**WORK REQUIRED:** Please repeat the lines below exactly. Begin with the line containing "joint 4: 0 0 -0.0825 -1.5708" and go on through the line containing "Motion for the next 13".

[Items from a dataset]
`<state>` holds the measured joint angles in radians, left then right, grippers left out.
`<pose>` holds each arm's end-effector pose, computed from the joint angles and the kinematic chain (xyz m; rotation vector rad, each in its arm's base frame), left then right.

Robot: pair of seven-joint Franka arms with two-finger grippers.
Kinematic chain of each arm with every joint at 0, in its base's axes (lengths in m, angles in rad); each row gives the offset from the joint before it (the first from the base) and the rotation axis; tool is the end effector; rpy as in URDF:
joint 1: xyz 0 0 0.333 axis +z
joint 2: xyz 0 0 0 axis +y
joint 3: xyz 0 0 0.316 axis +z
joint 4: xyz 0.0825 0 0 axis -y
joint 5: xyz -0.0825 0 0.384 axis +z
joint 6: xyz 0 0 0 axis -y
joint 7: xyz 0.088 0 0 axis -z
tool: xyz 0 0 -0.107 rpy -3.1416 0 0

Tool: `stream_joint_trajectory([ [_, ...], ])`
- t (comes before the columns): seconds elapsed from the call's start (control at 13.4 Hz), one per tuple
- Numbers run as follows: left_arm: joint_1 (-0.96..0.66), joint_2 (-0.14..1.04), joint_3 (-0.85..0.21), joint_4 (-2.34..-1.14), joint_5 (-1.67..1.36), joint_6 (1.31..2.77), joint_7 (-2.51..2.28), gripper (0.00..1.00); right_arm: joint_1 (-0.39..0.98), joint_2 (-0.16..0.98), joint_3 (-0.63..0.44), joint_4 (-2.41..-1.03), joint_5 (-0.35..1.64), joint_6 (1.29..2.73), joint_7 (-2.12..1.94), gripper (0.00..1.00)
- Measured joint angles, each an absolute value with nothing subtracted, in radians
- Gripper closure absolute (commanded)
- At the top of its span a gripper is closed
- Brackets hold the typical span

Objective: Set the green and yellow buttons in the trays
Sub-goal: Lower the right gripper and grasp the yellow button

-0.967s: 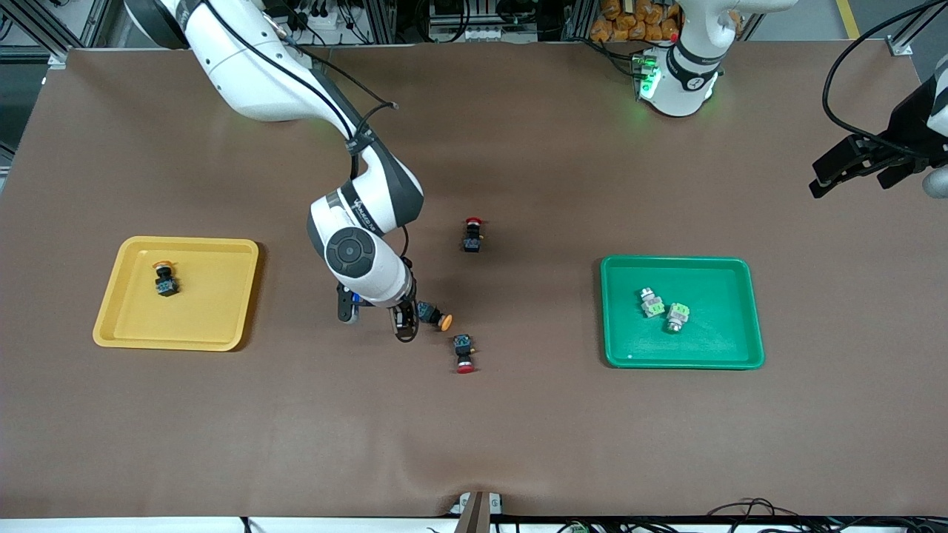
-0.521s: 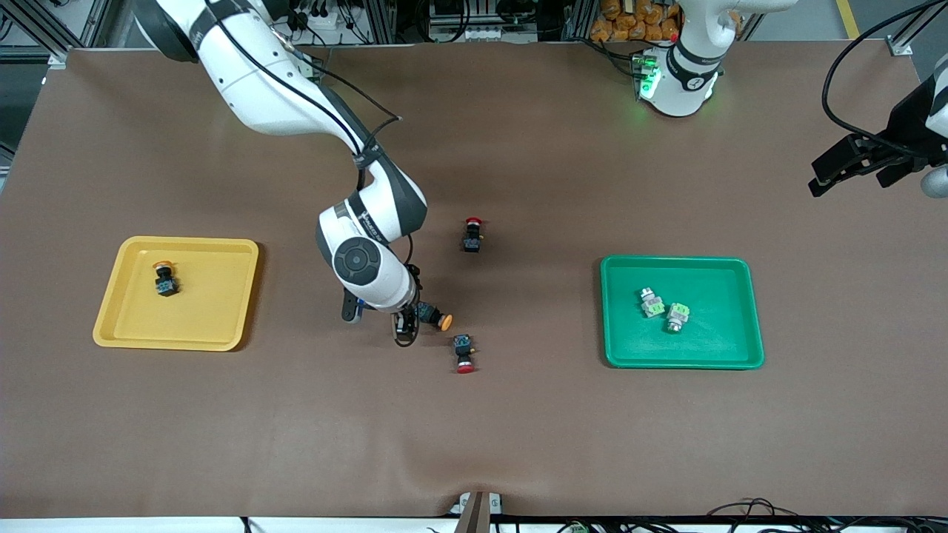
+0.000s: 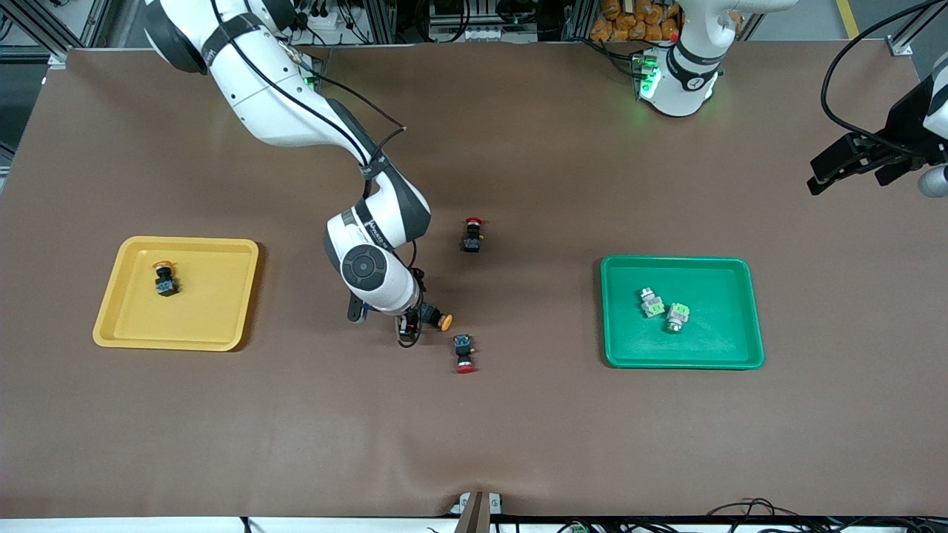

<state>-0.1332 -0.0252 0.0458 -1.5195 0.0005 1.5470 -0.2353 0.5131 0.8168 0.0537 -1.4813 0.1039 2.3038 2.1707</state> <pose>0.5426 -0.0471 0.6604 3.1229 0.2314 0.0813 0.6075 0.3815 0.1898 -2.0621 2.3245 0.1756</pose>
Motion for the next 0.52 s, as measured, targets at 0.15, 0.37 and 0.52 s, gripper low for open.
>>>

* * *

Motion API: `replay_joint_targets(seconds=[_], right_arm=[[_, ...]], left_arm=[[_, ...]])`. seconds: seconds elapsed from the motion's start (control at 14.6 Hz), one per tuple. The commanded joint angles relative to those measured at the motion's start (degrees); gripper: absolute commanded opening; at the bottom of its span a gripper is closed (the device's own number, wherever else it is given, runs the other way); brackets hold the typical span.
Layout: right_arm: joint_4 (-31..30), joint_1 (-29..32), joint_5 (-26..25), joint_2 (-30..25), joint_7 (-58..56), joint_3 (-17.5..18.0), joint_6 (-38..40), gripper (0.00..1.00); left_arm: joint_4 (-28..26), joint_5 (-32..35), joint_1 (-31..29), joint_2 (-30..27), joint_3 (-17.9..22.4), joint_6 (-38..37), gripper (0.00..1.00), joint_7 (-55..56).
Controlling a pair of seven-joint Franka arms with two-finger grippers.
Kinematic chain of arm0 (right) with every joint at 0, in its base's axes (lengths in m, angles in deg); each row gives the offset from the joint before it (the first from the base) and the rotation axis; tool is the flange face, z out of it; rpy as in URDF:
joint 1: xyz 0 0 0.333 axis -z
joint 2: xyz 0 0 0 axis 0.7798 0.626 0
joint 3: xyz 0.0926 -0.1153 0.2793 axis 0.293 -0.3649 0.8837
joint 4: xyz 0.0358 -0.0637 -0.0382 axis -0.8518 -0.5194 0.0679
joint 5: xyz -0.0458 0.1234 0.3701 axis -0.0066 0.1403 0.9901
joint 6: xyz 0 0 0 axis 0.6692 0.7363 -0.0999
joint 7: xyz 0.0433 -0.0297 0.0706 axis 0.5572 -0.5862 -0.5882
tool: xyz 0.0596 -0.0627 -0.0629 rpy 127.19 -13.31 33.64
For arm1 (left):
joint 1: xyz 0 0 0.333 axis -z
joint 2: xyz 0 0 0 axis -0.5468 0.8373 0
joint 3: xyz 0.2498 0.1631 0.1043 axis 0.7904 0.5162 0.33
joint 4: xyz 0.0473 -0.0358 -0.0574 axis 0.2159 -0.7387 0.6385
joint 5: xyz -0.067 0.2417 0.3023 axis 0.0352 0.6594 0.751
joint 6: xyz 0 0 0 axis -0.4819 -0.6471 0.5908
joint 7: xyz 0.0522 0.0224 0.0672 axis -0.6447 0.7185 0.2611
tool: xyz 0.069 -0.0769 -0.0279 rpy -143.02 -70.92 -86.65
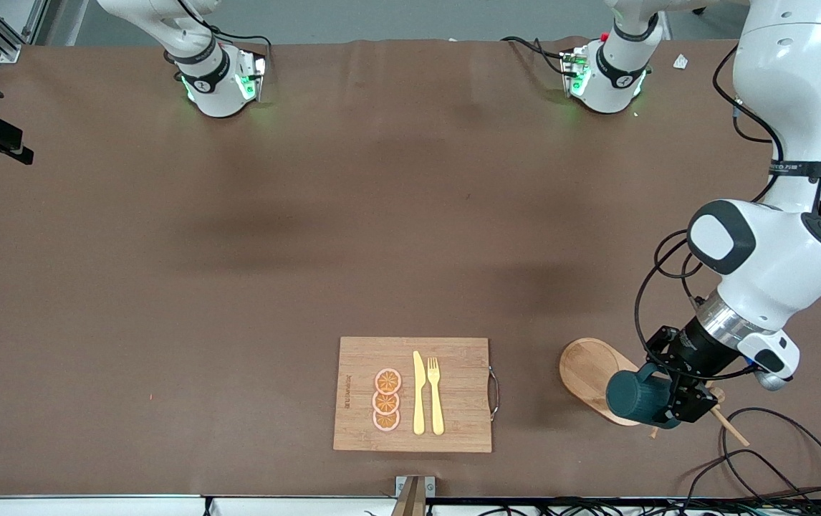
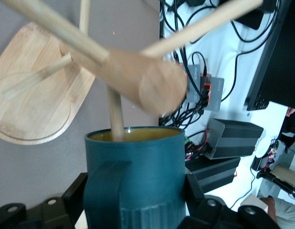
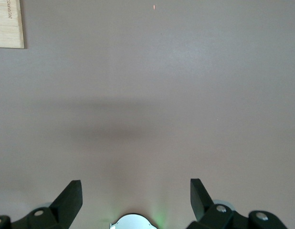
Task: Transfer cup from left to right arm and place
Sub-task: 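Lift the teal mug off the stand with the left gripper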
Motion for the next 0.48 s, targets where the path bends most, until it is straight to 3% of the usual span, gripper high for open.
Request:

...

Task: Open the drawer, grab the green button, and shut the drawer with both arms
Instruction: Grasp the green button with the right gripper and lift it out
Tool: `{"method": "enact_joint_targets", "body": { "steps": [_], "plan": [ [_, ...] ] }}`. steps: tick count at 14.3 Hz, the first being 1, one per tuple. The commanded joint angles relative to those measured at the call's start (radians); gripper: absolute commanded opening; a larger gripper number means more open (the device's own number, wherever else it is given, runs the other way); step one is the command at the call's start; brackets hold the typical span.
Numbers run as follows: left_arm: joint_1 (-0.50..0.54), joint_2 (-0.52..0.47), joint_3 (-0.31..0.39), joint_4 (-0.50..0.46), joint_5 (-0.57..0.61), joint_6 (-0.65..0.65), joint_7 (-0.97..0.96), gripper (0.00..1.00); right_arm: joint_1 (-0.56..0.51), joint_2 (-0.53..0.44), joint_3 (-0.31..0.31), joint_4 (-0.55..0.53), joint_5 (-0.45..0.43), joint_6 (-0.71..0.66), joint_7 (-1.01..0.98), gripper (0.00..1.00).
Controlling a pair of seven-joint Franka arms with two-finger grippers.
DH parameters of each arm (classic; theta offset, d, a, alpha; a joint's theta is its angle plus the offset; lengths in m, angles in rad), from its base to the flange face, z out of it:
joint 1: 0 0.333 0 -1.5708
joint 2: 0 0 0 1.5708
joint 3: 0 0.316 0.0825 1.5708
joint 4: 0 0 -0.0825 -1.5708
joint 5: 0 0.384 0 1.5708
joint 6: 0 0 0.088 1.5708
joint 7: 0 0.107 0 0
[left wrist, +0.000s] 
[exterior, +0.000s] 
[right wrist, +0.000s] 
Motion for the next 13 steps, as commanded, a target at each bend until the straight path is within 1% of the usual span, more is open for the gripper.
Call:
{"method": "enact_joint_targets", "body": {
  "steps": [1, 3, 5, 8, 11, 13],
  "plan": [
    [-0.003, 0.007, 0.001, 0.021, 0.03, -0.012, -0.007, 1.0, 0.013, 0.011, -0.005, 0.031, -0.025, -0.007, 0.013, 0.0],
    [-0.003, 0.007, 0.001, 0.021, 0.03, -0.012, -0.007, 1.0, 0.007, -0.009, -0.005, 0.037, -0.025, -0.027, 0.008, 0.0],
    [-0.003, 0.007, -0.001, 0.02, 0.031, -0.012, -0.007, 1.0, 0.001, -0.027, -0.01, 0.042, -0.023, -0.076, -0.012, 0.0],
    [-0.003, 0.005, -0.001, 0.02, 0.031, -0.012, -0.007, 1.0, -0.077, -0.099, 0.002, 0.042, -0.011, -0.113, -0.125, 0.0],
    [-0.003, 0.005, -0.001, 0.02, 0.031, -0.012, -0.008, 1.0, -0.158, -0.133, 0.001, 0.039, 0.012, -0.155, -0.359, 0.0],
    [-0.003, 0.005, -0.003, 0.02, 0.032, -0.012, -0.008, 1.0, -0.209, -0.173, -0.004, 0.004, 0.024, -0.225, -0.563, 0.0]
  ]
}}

**YOUR SOLUTION:**
joint 4: 0 0 -0.0825 -1.5708
joint 5: 0 0.384 0 1.5708
joint 6: 0 0 0.088 1.5708
joint 7: 0 0.107 0 0
[left wrist, +0.000s] 
[exterior, +0.000s] 
[right wrist, +0.000s] 
Motion for the next 13 steps, as commanded, a target at each bend until the straight path is within 1% of the usual span, more is open for the gripper.

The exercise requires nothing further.